### Data entries
--------------------------------
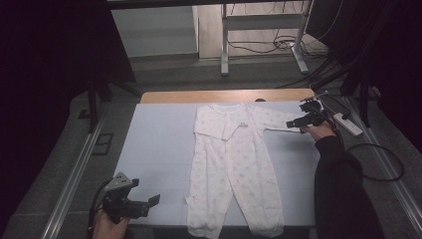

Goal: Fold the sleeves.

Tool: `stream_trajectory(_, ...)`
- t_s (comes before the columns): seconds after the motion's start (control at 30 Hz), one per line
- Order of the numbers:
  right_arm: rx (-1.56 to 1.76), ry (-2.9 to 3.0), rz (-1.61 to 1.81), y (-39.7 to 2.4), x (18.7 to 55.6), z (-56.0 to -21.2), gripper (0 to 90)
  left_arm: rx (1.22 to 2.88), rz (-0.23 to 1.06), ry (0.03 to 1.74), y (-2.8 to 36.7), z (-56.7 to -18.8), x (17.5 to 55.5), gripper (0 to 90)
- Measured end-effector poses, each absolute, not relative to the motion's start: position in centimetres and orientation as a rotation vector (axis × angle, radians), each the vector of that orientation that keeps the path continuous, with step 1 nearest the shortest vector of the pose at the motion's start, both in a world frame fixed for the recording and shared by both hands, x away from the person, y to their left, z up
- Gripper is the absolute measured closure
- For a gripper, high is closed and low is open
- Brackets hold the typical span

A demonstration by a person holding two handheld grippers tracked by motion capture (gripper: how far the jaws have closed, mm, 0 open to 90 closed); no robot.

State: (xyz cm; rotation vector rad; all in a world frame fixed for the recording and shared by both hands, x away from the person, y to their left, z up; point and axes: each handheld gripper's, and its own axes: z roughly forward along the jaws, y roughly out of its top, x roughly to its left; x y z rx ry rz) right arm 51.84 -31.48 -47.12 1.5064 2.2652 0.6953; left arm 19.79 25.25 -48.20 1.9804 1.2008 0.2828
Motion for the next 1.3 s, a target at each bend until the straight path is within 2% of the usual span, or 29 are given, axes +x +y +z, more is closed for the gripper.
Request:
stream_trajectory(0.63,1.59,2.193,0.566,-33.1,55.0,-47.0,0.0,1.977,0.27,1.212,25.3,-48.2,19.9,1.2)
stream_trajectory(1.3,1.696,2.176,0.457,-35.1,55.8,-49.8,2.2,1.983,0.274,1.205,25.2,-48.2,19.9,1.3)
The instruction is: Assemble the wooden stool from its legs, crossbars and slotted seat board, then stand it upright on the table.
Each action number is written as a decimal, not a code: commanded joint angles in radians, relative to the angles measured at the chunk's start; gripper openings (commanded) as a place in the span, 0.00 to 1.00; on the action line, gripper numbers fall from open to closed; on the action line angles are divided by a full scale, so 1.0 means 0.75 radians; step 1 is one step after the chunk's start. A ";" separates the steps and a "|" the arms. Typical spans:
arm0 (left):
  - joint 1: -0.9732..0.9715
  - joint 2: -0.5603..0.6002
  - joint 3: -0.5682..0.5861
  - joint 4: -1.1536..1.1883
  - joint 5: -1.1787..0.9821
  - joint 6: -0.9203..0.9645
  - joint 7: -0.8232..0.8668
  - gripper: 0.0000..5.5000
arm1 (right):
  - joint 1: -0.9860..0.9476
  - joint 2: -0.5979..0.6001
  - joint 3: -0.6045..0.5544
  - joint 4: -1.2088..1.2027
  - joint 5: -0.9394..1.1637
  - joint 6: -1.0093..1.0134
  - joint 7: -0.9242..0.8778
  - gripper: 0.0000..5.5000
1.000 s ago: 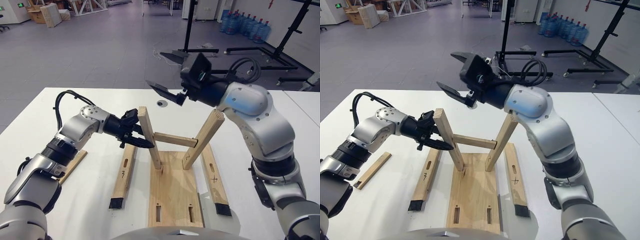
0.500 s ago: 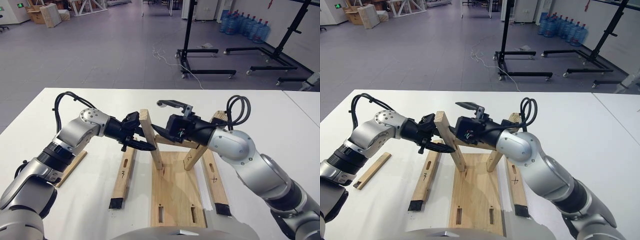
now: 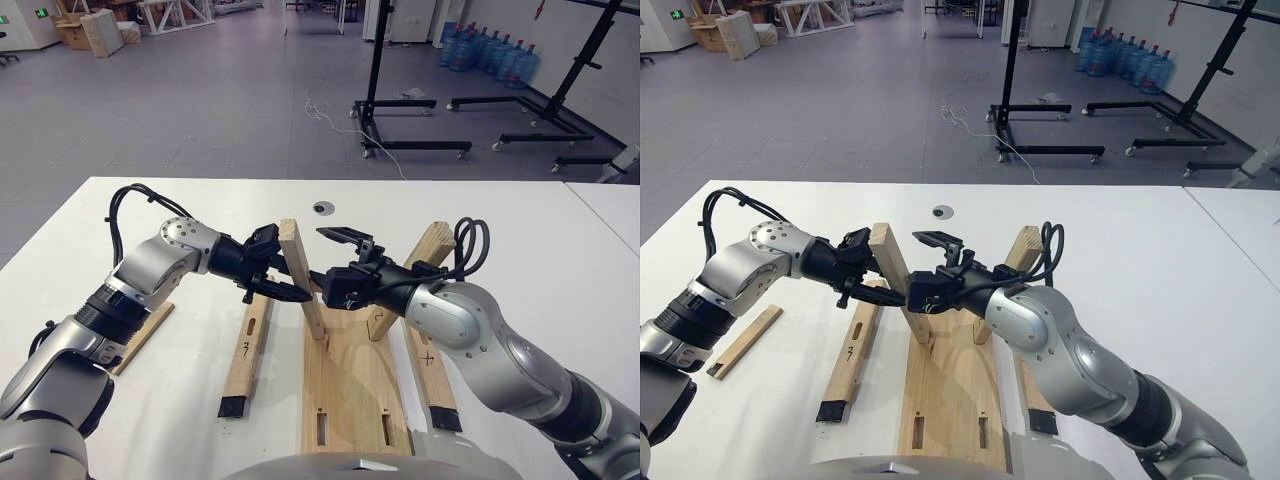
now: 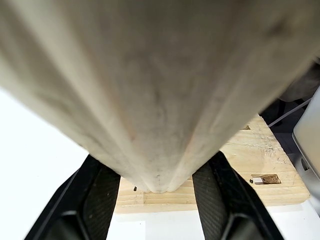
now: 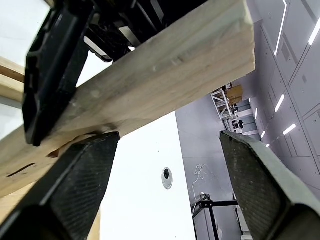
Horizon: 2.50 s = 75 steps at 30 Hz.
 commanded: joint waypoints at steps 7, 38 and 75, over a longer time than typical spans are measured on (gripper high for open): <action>0.190 0.093 -0.332 0.082 0.406 0.170 0.055 0.37 | 0.019 0.129 -0.175 0.149 0.057 0.014 -0.004 0.67; 0.149 0.048 -0.339 0.218 0.434 0.094 0.078 0.37 | -0.469 0.398 -1.489 0.793 1.486 0.302 0.283 0.67; -0.037 -0.003 -0.441 0.224 0.520 -0.049 -0.115 0.37 | 0.039 0.275 -0.678 0.826 1.351 0.088 0.888 0.67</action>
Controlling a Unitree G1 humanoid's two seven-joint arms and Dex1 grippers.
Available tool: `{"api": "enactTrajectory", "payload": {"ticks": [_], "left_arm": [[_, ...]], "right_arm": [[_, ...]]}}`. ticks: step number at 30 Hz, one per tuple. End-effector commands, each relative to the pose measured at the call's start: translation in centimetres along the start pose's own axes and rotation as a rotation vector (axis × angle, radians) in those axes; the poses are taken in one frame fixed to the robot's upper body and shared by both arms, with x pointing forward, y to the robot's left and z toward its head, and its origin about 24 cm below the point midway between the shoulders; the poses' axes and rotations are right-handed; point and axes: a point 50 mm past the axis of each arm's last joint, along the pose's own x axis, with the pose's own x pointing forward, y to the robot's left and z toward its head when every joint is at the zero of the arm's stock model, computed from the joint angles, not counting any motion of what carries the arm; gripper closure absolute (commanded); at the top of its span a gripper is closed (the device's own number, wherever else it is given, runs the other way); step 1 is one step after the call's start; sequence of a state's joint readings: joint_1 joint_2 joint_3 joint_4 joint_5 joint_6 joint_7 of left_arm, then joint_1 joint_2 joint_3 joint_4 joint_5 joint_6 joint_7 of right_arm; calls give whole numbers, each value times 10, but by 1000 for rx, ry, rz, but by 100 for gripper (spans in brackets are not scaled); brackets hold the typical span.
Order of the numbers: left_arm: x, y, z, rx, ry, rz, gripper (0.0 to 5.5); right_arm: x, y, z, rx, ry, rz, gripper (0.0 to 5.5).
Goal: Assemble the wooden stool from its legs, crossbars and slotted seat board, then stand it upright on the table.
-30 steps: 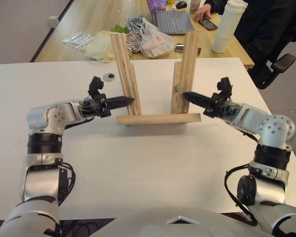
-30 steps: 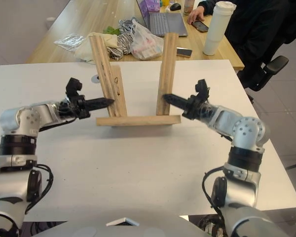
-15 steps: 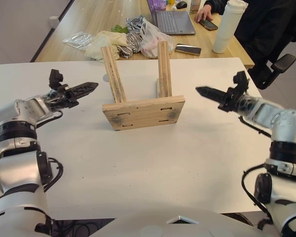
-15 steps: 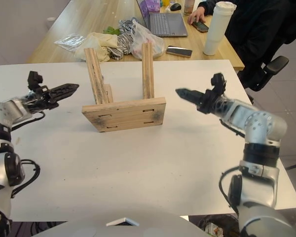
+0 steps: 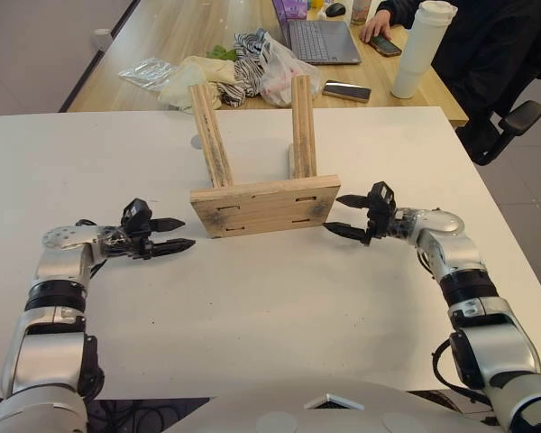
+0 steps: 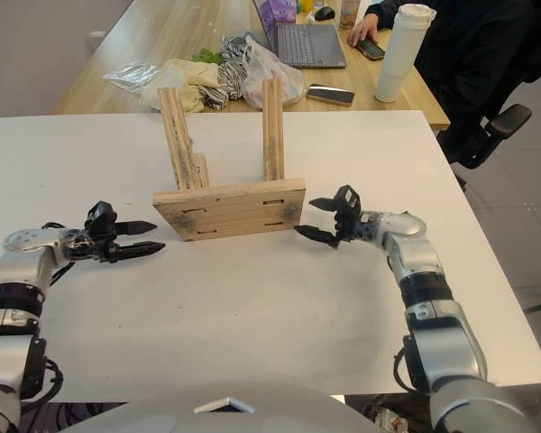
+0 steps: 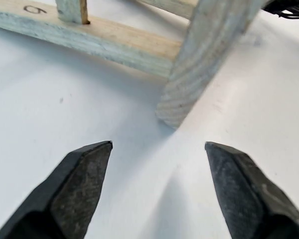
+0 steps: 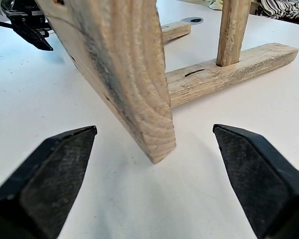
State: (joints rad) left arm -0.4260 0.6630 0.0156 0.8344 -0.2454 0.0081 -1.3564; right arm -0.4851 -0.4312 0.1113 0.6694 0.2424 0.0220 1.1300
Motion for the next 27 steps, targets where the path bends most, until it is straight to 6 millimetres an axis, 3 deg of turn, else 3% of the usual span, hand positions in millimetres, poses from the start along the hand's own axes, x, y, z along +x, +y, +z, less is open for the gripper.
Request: {"api": "enactTrajectory", "payload": {"ticks": [1, 4, 11, 15, 18, 22, 24, 27], "left_arm": [[18, 1, 13, 48, -42, -16, 224], [27, -2, 20, 58, -70, -58, 259], [29, 2, 36, 78, -110, -68, 351], [35, -4, 56, 10, -210, -157, 373], [31, -17, 97, -75, -402, -249, 376], [25, -38, 150, -151, -590, -273, 401], [30, -40, 164, -206, -599, -203, 403], [40, -28, 192, -416, -650, -78, 403]], "right_arm": [[12, -1, 4, -15, -6, 30, 150], [18, -1, 7, -13, -19, 58, 192], [30, 1, 12, 29, -75, 121, 292], [24, -5, 22, 105, -162, 104, 337], [5, -12, 56, 233, -361, 83, 338], [-16, -5, 113, 429, -514, 92, 343], [-18, -5, 137, 539, -551, 81, 346], [-7, -21, 166, 737, -594, -55, 352]]}}
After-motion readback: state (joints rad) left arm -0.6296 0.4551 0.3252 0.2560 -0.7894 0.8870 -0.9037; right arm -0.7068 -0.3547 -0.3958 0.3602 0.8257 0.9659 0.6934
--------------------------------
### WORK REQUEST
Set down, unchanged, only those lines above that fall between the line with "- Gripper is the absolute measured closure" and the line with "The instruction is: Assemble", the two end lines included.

### RESULT FOR THIS TASK
- Gripper is the absolute measured closure
- For a gripper, high is closed and low is open
- Brackets hold the typical span

A demonstration by a person holding two handheld grippers tracked by motion capture (gripper: how far the jaws have closed, mm, 0 open to 90 closed); no robot.

State: (xyz cm; rotation vector rad; all in a world frame fixed for the recording and shared by both hands, x away from the person, y to their left, z up; point and axes: each handheld gripper's, and its own axes: z roughly forward along the jaws, y roughly out of its top, x roughly to its left; x y z rx ry rz) right arm 51.84 -31.48 -47.12 1.5064 2.2652 0.6953; left arm 19.79 25.25 -48.20 1.9804 1.2008 0.2828
Motion for the next 1.3 s, a target at each bend until the straight path is within 2% of the usual span, or 29 are given, axes +x +y +z, more is closed for the gripper.
Request:
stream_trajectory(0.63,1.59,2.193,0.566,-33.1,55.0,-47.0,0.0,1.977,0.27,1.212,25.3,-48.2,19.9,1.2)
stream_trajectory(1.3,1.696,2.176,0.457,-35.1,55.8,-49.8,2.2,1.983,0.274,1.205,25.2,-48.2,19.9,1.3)
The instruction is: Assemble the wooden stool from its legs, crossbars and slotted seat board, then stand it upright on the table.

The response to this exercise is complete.